Additionally, the Haldanes stores in Biddulph, Staffordshire and Broxburn, West Lothian were converted to the Ugo branding; these two stores remained in the ownership of Haldanes Stores, another company in the Haldanes Group. The Ugo strategy was to double Netto's existing core range of branded grocery lines to around 3,000 more items, plus more fresher bakery items from the Haldanes acquired Woodhead Bakery.

Ugo have appeared twice on television in the United Kingdom. It appeared on Channel 4's Come Dine with Me when a contestant was filmed shopping for the programme in the store in Blackburn, and appeared on Channel 4's Facejacker, which aired on 27 March 2012 at 10pm, in the Nuneaton store, when the self service checkout was 'taken over'.

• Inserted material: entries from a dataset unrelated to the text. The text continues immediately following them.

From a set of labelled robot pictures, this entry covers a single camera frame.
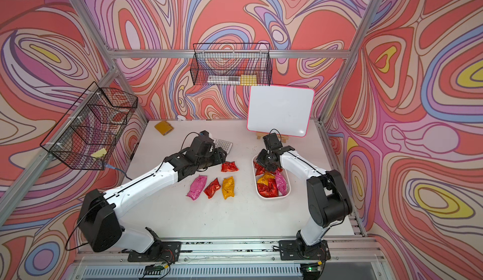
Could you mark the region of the red tea bag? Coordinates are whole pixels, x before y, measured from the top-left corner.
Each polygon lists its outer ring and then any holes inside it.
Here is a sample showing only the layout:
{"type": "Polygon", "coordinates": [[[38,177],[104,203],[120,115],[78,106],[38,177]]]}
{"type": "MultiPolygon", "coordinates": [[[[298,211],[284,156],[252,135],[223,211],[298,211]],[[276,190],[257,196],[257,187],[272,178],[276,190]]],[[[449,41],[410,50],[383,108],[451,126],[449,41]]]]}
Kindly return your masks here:
{"type": "Polygon", "coordinates": [[[254,168],[255,168],[255,175],[260,176],[265,174],[265,168],[261,166],[260,164],[254,162],[254,168]]]}
{"type": "Polygon", "coordinates": [[[210,184],[208,184],[208,186],[204,190],[204,193],[208,197],[208,199],[211,199],[212,197],[214,197],[215,193],[220,189],[221,189],[221,184],[218,178],[216,178],[210,184]]]}
{"type": "Polygon", "coordinates": [[[236,166],[235,162],[225,162],[221,165],[221,171],[223,173],[237,172],[239,168],[236,166]]]}
{"type": "Polygon", "coordinates": [[[279,191],[275,180],[268,180],[267,184],[257,183],[257,191],[263,198],[277,198],[279,191]]]}

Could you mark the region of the white storage box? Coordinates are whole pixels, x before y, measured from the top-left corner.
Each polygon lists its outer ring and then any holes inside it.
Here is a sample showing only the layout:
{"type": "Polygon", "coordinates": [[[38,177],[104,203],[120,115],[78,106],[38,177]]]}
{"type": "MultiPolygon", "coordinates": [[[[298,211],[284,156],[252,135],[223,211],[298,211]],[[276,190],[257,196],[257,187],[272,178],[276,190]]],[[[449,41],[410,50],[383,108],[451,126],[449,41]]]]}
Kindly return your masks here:
{"type": "Polygon", "coordinates": [[[257,162],[255,156],[252,160],[256,192],[264,200],[282,199],[289,196],[291,186],[289,176],[285,169],[277,168],[269,172],[257,162]]]}

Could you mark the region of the yellow tea bag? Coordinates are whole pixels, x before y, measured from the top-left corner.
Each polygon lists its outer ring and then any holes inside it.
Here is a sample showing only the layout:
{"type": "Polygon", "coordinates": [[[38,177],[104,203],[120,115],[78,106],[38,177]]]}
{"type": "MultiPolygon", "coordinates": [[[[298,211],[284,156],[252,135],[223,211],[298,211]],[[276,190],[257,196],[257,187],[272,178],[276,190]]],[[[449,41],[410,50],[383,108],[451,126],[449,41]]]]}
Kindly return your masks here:
{"type": "Polygon", "coordinates": [[[275,176],[272,173],[266,172],[262,177],[260,177],[257,180],[257,183],[268,186],[269,185],[269,181],[271,179],[275,179],[275,176]]]}
{"type": "Polygon", "coordinates": [[[235,180],[232,176],[223,180],[222,193],[224,199],[235,196],[235,180]]]}

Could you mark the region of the pink tea bag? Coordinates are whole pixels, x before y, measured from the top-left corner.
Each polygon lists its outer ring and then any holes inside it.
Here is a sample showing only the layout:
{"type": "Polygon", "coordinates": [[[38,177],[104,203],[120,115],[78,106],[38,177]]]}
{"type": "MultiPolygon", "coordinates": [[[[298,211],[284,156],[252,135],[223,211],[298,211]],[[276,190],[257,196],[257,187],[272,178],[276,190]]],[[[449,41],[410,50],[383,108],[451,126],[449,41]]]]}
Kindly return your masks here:
{"type": "Polygon", "coordinates": [[[281,196],[285,196],[288,194],[288,184],[283,176],[283,174],[279,171],[275,174],[275,183],[277,185],[278,192],[281,196]]]}
{"type": "Polygon", "coordinates": [[[193,201],[197,200],[201,192],[205,189],[207,176],[198,176],[191,184],[187,197],[191,198],[193,201]]]}

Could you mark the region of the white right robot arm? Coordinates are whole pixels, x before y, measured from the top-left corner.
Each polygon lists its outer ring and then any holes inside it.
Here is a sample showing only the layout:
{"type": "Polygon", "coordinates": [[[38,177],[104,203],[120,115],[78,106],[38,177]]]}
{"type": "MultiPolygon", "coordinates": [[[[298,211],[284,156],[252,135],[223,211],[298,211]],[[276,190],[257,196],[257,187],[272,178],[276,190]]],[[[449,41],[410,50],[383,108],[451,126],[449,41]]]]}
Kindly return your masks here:
{"type": "Polygon", "coordinates": [[[352,214],[353,206],[342,175],[308,162],[290,145],[283,145],[275,133],[263,137],[265,148],[257,163],[267,171],[279,168],[305,180],[310,219],[297,233],[299,248],[319,244],[333,227],[341,225],[352,214]]]}

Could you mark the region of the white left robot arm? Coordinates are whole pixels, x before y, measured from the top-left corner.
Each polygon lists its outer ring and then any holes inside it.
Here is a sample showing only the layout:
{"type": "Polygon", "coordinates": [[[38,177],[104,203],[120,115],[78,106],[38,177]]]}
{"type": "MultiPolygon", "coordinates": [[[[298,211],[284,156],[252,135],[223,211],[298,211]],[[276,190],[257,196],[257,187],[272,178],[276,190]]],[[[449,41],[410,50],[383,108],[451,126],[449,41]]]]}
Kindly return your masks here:
{"type": "Polygon", "coordinates": [[[207,131],[202,131],[189,147],[167,156],[157,167],[129,183],[105,192],[90,191],[84,198],[77,227],[94,252],[118,247],[149,254],[160,244],[157,234],[148,227],[130,225],[123,217],[161,189],[197,171],[221,165],[226,157],[226,151],[215,145],[207,131]]]}

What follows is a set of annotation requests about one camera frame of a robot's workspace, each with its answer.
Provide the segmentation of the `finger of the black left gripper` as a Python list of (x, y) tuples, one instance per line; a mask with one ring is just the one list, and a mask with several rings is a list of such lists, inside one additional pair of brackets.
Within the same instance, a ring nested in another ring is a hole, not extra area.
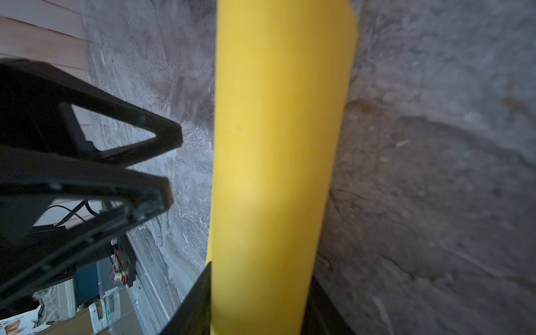
[(70, 276), (172, 203), (165, 177), (3, 146), (1, 308)]
[[(85, 138), (73, 107), (81, 107), (154, 134), (100, 150)], [(181, 147), (181, 126), (127, 103), (48, 63), (1, 60), (2, 142), (38, 152), (125, 168)]]

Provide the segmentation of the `yellow paper document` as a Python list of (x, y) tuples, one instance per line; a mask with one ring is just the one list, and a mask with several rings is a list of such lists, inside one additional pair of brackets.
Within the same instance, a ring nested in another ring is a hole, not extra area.
[(219, 1), (212, 334), (298, 334), (357, 42), (348, 1)]

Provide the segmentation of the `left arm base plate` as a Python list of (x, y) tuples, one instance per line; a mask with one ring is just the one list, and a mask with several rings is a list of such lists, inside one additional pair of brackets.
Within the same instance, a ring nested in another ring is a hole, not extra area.
[(112, 242), (113, 253), (110, 256), (112, 269), (110, 280), (128, 288), (133, 286), (136, 279), (137, 258), (133, 247), (126, 235), (117, 237)]

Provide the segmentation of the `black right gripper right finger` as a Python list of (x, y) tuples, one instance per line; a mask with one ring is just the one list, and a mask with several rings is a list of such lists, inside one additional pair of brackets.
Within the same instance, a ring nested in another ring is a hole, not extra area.
[(301, 334), (356, 335), (333, 305), (315, 276), (311, 279)]

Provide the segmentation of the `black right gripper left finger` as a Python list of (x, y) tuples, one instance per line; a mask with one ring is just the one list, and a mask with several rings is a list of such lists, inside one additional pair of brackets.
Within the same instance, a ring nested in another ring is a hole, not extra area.
[(211, 279), (209, 262), (160, 335), (209, 335), (211, 327)]

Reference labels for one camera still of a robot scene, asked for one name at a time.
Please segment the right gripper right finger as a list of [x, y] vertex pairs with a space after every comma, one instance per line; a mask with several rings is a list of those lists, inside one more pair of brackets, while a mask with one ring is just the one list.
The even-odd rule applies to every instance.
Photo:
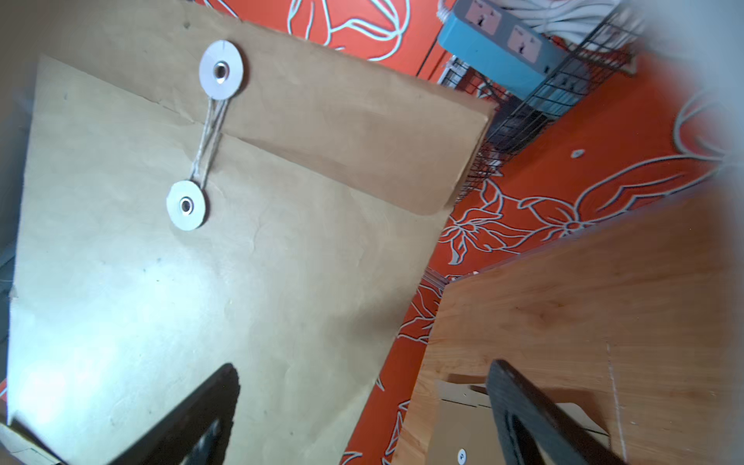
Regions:
[[621, 464], [540, 389], [505, 360], [494, 360], [486, 391], [507, 464]]

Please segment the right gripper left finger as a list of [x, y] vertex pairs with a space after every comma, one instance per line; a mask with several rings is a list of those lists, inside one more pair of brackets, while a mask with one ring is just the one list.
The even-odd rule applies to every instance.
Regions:
[[240, 393], [238, 370], [225, 363], [114, 464], [222, 464]]

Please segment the kraft file bag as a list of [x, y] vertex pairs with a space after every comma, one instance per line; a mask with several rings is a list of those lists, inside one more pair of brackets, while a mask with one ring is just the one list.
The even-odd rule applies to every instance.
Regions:
[[226, 463], [335, 461], [492, 106], [188, 1], [5, 1], [28, 65], [11, 428], [107, 463], [230, 363]]
[[[426, 455], [428, 464], [503, 464], [504, 455], [486, 385], [466, 378], [437, 384], [437, 422]], [[610, 434], [590, 391], [545, 387], [542, 392], [585, 432], [610, 448]]]

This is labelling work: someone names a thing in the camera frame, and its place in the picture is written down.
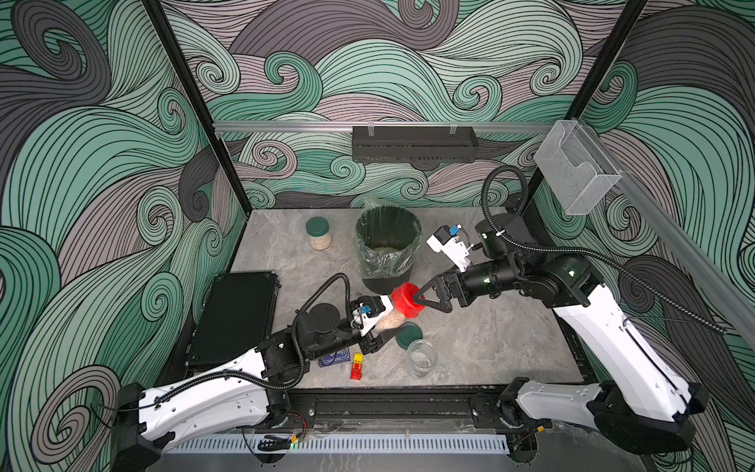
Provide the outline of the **glass oatmeal jar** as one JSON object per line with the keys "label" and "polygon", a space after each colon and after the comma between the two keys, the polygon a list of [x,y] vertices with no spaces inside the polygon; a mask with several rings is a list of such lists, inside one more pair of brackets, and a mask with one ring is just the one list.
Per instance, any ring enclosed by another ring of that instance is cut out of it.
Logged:
{"label": "glass oatmeal jar", "polygon": [[436,368],[438,352],[427,340],[418,339],[407,348],[407,362],[410,372],[415,377],[424,378]]}

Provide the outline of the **black bin with green liner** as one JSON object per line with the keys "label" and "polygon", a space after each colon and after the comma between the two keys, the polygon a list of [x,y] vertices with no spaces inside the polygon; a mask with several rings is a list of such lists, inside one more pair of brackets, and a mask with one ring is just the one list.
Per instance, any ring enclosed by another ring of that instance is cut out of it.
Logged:
{"label": "black bin with green liner", "polygon": [[365,206],[353,233],[357,265],[365,287],[379,295],[389,295],[408,282],[422,235],[422,223],[410,210],[389,204]]}

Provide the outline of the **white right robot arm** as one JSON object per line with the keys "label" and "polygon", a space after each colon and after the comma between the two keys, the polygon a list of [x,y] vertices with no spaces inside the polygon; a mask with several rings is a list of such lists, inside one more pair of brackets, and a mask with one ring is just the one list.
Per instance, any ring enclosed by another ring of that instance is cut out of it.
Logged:
{"label": "white right robot arm", "polygon": [[638,455],[684,452],[696,433],[692,416],[705,411],[710,395],[688,383],[652,348],[613,293],[576,256],[539,265],[513,257],[453,269],[419,288],[415,303],[444,313],[468,307],[483,296],[507,291],[541,301],[600,359],[610,377],[590,385],[515,379],[501,394],[505,422],[517,426],[556,420],[600,432]]}

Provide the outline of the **red-lidded oatmeal jar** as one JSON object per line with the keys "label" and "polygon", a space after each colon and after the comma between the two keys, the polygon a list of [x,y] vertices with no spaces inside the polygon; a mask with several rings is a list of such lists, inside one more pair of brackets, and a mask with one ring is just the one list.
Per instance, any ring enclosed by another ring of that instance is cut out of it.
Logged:
{"label": "red-lidded oatmeal jar", "polygon": [[411,282],[405,282],[395,288],[389,296],[392,310],[381,318],[375,326],[375,331],[393,330],[402,326],[406,321],[417,318],[425,310],[423,305],[414,300],[414,296],[418,293],[419,287]]}

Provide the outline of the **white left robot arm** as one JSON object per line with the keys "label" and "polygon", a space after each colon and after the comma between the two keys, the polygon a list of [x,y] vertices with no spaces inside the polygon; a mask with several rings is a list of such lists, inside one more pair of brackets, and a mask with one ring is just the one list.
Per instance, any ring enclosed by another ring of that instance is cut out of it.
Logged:
{"label": "white left robot arm", "polygon": [[165,452],[236,427],[276,428],[291,411],[289,393],[310,364],[352,345],[381,347],[374,328],[395,314],[387,295],[362,296],[341,314],[320,303],[299,311],[290,326],[206,373],[144,389],[122,387],[113,408],[110,468],[143,471]]}

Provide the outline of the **green jar lid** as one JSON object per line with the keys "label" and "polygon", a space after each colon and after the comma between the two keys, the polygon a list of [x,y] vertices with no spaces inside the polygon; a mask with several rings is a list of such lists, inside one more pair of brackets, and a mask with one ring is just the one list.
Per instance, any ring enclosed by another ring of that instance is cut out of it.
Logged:
{"label": "green jar lid", "polygon": [[401,349],[407,350],[414,341],[423,338],[422,328],[418,324],[405,323],[401,326],[401,330],[399,330],[397,336],[395,336],[395,341]]}

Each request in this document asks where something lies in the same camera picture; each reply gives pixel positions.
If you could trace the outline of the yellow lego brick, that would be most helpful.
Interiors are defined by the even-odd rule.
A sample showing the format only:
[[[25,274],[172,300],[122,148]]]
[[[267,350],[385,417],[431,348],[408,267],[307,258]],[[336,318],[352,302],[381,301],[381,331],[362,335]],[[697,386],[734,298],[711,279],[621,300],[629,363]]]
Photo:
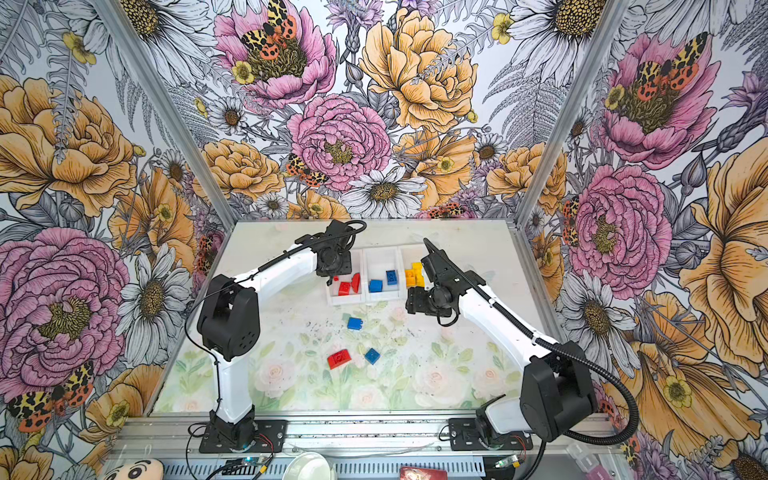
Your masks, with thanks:
[[[416,286],[416,276],[413,270],[405,271],[405,283],[407,288]]]
[[[412,264],[411,268],[413,282],[412,284],[415,287],[424,287],[425,286],[425,278],[423,275],[423,266],[420,262],[414,262]]]

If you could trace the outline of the red lego brick long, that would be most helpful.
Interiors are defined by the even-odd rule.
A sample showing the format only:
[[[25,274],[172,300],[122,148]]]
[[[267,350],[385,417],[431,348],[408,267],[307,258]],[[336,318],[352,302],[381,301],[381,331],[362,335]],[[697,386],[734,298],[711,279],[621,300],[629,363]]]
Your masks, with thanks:
[[[355,273],[352,276],[350,285],[351,285],[351,291],[354,294],[358,294],[360,292],[360,285],[361,285],[361,274],[360,273]]]

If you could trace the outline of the white three-compartment container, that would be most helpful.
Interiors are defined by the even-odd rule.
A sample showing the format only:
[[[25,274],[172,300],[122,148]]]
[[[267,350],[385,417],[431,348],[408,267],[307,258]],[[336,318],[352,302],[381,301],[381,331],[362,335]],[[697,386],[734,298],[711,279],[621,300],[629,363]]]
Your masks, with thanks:
[[[375,304],[378,302],[394,302],[404,306],[407,299],[405,283],[405,271],[412,268],[414,262],[421,262],[427,255],[427,249],[423,244],[405,244],[398,246],[353,248],[352,273],[342,275],[340,282],[332,282],[326,287],[326,298],[330,306],[351,304]],[[386,281],[386,271],[395,270],[398,276],[398,284],[390,286]],[[355,273],[361,274],[360,292],[354,294],[350,290],[347,296],[339,296],[341,282],[351,282]],[[381,280],[383,290],[380,293],[369,292],[370,280]]]

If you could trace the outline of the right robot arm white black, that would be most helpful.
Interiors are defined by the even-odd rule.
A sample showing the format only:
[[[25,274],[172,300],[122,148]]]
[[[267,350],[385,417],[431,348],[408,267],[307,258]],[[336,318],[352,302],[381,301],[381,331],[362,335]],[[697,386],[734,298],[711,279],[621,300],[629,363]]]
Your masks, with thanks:
[[[463,271],[429,239],[421,259],[430,287],[408,289],[406,311],[433,317],[444,328],[464,318],[485,332],[522,372],[519,396],[496,397],[476,410],[482,441],[533,433],[544,441],[566,435],[597,409],[583,351],[543,334],[519,318],[472,270]]]

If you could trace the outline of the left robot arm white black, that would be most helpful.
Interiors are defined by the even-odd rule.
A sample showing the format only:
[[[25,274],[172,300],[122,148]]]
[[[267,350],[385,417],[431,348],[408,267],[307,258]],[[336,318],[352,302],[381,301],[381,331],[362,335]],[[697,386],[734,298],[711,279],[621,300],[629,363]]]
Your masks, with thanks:
[[[324,231],[299,237],[254,270],[211,279],[197,320],[202,348],[212,355],[214,366],[216,400],[207,426],[211,442],[244,451],[256,439],[247,356],[261,335],[260,303],[310,274],[331,283],[351,273],[351,250],[366,227],[361,220],[333,220]]]

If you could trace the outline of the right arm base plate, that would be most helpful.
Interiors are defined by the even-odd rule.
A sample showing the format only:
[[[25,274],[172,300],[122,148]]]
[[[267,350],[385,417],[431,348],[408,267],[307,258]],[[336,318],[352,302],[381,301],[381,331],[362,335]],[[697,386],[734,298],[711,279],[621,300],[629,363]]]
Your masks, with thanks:
[[[534,446],[530,434],[512,431],[495,433],[489,424],[476,418],[450,418],[448,436],[452,451],[527,451]]]

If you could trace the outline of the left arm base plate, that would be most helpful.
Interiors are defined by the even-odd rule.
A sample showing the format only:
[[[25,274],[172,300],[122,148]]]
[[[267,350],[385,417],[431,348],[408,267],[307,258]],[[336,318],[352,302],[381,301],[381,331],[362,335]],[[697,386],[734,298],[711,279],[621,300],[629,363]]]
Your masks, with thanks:
[[[280,453],[286,437],[285,420],[224,422],[218,417],[206,425],[199,445],[202,454]]]

In June 2011, Haldanes Stores went into administration, and its stores closed, including the two stores branded as Ugo. In February 2012, Ugo Stores was itself placed in administration, and the chain was bought by Poundstretcher, in a pre-pack sale, with 18 of the twenty stores to become part of the Poundstretcher chain and the other two (Nuneaton, Hull) to close as Poundstretcher already had stores nearby.

In January 2021, the last remaining vacant Ugo Supermarket space in Nuneaton was purchased after sitting empty for nine years, by independent Midlands-based family-owned retailer, 365 Bargains.